De-escalation: five practical steps
- Joint UN-SCO forensic probe
Both nations should invite a mixed United Nations/Shanghai Cooperation Organisation team to audit ballistics and digital trails. Nothing else will still the talk of false flags. - Revive and widen the 2021 ceasefire
Daily director-level hotline calls along the 740-km Line of Control, monitored by UN observers, would cut misfires to a minimum. - Open a pilgrim corridor
A visa-free route between Pahalgam and Pakistan-administered Sharda Peeth, modelled on the Kartarpur initiative, would yoke religious tourism to peace and give both Hindus and Muslims a stake in stability. - Economic shock-absorber fund
Washington, Beijing and the Gulf sovereign funds should co-sponsor a $500 m tourism guarantee that releases grants when violence shutters the valley. Investors abhor uncertainty; so do families that depend on guesthouses. - Freeze tit-for-tat treaty warfare
India’s suspension of the Indus Waters Treaty and Pakistan’s air-space closure are mutually assured self-harm. Both should be time-bound (say, 60 days) and automatically lapse unless Parliament in each country votes to extend them.
A personal coda
The Pahalgam massacre has reopened Kashmir’s oldest wound just when a fragile calm offered a glimpse of normal life. Competing narratives now risk calcifying into hardened positions that serve political timelines in Patna and Rawalpindi more than they serve grieving families in Anantnag.

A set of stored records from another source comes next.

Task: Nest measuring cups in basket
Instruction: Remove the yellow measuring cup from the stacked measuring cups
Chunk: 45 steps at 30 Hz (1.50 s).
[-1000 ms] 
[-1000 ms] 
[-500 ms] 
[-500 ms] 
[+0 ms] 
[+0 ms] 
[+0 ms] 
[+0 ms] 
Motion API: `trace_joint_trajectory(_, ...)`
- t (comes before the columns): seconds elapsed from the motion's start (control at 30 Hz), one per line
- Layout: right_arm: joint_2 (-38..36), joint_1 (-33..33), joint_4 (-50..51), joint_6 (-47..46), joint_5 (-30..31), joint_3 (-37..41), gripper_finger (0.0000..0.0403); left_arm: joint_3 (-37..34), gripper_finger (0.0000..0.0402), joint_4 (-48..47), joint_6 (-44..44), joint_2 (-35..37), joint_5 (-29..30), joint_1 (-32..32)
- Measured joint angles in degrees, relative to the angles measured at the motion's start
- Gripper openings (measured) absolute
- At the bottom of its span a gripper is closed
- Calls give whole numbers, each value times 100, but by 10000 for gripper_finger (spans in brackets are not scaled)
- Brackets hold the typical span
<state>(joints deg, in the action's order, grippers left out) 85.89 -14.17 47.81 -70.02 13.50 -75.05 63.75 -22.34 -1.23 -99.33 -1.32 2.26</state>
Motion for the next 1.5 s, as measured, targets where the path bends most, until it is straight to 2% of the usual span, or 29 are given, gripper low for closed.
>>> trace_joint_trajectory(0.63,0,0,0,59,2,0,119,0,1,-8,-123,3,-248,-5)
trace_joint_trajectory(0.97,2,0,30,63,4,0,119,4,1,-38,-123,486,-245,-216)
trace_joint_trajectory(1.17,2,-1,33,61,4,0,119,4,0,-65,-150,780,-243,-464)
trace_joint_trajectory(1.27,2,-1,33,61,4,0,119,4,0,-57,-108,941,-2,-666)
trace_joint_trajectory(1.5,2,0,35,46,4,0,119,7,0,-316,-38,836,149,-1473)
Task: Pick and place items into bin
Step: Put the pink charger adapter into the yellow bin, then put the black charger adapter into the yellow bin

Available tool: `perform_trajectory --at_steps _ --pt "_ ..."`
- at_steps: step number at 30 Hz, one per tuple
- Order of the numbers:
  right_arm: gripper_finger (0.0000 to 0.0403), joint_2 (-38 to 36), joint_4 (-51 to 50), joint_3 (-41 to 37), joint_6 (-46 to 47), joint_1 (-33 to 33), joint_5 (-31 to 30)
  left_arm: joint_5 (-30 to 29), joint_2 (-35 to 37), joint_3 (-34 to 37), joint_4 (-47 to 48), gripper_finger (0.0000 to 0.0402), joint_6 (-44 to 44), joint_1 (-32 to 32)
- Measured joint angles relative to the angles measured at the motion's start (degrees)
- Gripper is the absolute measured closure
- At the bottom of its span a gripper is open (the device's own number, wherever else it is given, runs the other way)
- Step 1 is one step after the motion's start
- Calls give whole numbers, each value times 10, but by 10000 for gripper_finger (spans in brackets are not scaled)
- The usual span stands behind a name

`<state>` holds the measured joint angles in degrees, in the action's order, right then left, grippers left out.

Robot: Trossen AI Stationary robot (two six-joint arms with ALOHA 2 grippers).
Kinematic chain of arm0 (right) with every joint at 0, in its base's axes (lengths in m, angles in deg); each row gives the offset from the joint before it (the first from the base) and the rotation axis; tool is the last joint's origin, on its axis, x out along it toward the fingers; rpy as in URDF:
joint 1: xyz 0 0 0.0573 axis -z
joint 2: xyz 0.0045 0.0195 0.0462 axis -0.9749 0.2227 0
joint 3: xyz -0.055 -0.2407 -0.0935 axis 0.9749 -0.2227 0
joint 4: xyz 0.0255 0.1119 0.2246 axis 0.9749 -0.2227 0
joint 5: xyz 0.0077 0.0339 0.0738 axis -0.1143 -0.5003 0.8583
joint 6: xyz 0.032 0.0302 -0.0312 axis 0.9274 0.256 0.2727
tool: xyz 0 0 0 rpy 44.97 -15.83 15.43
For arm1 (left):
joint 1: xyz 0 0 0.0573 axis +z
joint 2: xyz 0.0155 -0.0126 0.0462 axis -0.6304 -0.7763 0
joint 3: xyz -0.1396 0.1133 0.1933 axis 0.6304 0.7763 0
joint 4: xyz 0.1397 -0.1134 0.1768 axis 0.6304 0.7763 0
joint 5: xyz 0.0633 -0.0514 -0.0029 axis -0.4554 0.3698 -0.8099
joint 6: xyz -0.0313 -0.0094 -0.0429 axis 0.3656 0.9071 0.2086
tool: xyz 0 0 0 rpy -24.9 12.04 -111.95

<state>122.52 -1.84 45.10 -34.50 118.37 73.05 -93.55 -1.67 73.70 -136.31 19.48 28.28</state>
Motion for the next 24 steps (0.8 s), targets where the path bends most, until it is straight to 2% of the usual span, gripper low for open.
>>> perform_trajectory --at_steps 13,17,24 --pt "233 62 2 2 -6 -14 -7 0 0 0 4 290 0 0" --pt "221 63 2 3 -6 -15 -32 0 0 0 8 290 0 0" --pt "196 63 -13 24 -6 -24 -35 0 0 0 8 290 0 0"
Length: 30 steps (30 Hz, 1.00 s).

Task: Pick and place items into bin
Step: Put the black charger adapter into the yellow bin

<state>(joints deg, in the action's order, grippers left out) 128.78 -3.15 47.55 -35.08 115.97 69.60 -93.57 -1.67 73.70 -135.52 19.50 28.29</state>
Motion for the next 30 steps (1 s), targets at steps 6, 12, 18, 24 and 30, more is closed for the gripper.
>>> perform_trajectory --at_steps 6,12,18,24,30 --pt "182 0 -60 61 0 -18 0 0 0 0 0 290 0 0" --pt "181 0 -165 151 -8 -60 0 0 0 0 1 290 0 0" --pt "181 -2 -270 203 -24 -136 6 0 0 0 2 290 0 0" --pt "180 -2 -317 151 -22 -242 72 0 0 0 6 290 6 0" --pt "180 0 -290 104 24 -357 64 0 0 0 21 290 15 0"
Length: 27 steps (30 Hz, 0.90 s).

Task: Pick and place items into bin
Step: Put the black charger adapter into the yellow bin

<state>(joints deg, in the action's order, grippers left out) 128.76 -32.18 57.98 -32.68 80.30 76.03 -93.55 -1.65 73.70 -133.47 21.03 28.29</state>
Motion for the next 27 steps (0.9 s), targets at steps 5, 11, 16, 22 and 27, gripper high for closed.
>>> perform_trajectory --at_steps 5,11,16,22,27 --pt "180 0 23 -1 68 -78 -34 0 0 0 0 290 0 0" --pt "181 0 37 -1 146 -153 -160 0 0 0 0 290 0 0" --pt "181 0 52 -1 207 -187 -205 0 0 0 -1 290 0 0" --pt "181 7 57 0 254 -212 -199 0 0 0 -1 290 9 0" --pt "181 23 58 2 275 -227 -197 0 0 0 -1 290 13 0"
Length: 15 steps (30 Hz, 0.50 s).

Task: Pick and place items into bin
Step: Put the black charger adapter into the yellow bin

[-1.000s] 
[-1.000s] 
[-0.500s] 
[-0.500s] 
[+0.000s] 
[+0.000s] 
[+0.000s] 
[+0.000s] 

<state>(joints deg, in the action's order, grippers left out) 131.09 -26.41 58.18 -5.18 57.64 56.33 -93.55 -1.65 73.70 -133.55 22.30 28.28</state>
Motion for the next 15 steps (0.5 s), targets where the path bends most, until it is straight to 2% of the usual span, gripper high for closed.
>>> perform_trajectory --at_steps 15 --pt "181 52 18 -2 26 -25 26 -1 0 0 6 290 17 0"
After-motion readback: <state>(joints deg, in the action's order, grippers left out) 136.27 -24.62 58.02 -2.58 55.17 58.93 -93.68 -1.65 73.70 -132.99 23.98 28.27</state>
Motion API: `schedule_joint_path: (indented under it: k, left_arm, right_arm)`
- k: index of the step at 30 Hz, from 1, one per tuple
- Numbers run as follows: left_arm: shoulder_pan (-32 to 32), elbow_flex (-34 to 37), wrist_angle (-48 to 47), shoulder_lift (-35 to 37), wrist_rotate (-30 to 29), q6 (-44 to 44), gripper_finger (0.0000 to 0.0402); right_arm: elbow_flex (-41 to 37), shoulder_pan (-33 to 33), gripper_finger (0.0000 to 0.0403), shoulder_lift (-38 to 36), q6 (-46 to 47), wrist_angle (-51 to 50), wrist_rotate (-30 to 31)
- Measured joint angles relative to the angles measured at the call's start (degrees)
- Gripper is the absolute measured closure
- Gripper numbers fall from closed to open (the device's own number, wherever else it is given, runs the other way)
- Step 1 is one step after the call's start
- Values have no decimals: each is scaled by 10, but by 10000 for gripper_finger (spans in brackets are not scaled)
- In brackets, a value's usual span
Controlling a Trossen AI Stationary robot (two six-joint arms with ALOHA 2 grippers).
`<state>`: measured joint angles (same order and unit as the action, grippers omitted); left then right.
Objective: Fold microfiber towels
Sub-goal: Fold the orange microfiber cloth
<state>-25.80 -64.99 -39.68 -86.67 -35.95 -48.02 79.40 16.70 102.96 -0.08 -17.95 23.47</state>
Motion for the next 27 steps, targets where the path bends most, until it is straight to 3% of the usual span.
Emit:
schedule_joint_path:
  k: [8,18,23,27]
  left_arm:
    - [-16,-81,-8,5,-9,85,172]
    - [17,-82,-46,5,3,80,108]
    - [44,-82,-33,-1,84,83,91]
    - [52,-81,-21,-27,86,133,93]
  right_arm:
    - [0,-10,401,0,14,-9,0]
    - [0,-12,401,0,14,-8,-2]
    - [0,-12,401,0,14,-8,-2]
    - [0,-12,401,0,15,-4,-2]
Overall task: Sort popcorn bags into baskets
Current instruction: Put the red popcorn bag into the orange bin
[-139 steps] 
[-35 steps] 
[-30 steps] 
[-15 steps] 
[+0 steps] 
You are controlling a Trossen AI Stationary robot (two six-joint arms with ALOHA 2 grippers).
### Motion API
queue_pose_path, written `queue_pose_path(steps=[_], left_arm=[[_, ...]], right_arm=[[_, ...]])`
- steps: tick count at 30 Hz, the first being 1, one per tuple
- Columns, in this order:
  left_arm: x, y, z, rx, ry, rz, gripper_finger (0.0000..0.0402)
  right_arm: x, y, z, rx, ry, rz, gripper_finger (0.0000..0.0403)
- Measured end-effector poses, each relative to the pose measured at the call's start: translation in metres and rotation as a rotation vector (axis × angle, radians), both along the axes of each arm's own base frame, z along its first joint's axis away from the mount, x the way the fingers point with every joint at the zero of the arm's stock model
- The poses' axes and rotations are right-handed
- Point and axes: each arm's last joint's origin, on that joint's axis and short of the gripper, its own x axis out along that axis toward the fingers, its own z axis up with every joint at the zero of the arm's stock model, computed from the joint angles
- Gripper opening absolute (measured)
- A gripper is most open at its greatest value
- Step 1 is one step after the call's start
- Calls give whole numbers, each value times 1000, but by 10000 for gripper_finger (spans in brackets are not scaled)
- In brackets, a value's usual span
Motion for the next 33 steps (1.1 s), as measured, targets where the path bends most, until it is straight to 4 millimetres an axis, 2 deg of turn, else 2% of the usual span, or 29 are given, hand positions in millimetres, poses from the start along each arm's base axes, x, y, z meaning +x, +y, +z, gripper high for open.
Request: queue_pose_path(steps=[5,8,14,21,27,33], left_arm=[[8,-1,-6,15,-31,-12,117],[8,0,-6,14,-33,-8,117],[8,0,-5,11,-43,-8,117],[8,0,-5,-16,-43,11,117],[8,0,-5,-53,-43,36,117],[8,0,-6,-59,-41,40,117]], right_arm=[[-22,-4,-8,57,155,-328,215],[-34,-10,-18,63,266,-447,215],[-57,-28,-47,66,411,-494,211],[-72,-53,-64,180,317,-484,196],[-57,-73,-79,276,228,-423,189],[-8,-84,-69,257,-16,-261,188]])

Whether the gunmen were guided from across the LoC, manipulated by shadowy agencies, or radicalised by local despair, their ultimate victory lies in the predictability of our reactions. Breaking that script requires transparency, empathy and, above all, sustained contact between ordinary Indians and Pakistanis whose lives are held hostage by a 78-year-old dispute.
Kashmir’s snow-fed rivers can irrigate two nations’ hopes or flood them with blood. The choice is ours—there is still time to write a different story.